If you overpack, you’ll either have to find creative ways to redistribute the weight of your suitcase (wearing 10 layers of clothing, perhaps?) or pay the extra baggage fee, which can cost a lot when you’re already at the airport.
Instead of getting slammed with baggage fees, make sure to weigh your suitcase before leaving your house to ensure it doesn’t go beyond restrictions. And pay for baggage when you buy your ticket, so you don’t have to pay high fees at the airport.
Also, be wary of budget airlines that promise low flight prices but then gouge you when it comes to baggage fees. Sometimes opting for a pricier ticket could mean you save more overall, since you don’t have to pay separately for add-ons like luggage and food.
7. Forgetting to comparison shop when you buy a flight
Just as you should shop around for affordable lodging options, make sure to comparison shop when buying a flight. Sites such as Kayak, Skyscanner, Google flights, and Hipmunk are great for comparing prices, trip duration, and the like.
Skyscanner even lets you search flight prices across an entire month or enter “Everywhere” as your destination, so you can see what prices are like across the world. You might also check out a site like Secret Flying or subscribe to Scott’s Cheap Flights for great flight deals and occasional error fares.
If you’re flexible with your dates and can travel outside of peak travel times, such as holidays and school vacations, you could snag low prices. Rumor has it, flight comparison websites track the cookies on your computer and raise prices if you keep returning to a certain flight.
Although people disagree about whether or not that’s true, it can’t hurt to search in incognito mode, just in case.
8. Deciding to “treat yo’self” a few too many times
Finally, a major reason people overspend on vacations is the “treat yo’self” or “When in Rome” mentality.
Although you should totally treat yourself and have fun on your vacation, you also don’t want to end up in debt over a trip. If you do, you could soon go from carefree to stressed out as you figure out how to pay for all the purchases you made while on vacation.

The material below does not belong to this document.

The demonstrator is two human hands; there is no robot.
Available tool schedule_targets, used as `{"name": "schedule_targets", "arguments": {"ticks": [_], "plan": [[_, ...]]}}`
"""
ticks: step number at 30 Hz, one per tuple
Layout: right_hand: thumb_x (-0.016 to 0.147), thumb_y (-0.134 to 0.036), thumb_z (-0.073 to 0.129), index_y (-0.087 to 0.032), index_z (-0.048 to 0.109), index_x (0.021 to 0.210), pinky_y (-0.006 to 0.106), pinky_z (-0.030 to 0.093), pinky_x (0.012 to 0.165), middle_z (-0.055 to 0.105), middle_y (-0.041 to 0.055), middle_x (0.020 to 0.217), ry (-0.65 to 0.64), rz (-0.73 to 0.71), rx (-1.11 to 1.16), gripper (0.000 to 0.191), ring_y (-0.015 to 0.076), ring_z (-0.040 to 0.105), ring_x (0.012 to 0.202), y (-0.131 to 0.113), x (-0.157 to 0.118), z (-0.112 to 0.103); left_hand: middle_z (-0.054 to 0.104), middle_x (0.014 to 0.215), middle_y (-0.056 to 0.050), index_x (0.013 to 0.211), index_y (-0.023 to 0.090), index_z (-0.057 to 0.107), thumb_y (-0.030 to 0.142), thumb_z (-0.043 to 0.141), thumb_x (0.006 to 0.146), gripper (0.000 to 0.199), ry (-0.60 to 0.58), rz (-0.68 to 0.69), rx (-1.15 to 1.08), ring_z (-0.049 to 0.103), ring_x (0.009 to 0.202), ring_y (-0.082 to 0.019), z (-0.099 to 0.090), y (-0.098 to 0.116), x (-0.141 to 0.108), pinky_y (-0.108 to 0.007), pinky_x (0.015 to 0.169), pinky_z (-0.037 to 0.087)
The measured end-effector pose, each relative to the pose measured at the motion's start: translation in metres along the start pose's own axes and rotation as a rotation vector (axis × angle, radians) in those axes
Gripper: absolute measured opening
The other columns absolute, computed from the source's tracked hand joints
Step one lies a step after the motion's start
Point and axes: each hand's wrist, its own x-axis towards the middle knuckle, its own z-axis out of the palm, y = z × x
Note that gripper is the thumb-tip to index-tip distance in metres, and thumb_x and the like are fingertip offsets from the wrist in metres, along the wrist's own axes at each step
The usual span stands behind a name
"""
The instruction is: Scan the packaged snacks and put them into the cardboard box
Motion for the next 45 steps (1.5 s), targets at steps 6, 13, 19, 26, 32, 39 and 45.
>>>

To prevent yourself from overspending, come up with a budget before you leave. Figure out how much you want to spend on food, activities, and shopping. That way, you’ll know what you can afford toward a spa or trip to an elephant sanctuary, and when you need to draw the line.
It can also help to think about what you want to get out of a trip. Maybe your goal is luxury accommodations. Or maybe you’re a foodie who wants to hit up all the five-star restaurants in town. Or maybe you don’t care where you stay or what you eat so long as you can go on safari or see the Northern Lights or dive in the Barrier Reef.
Think about what would make your travel adventure special to you, and design your budget accordingly. That way, your trip will be followed by unforgettable memories, and not by financial regret.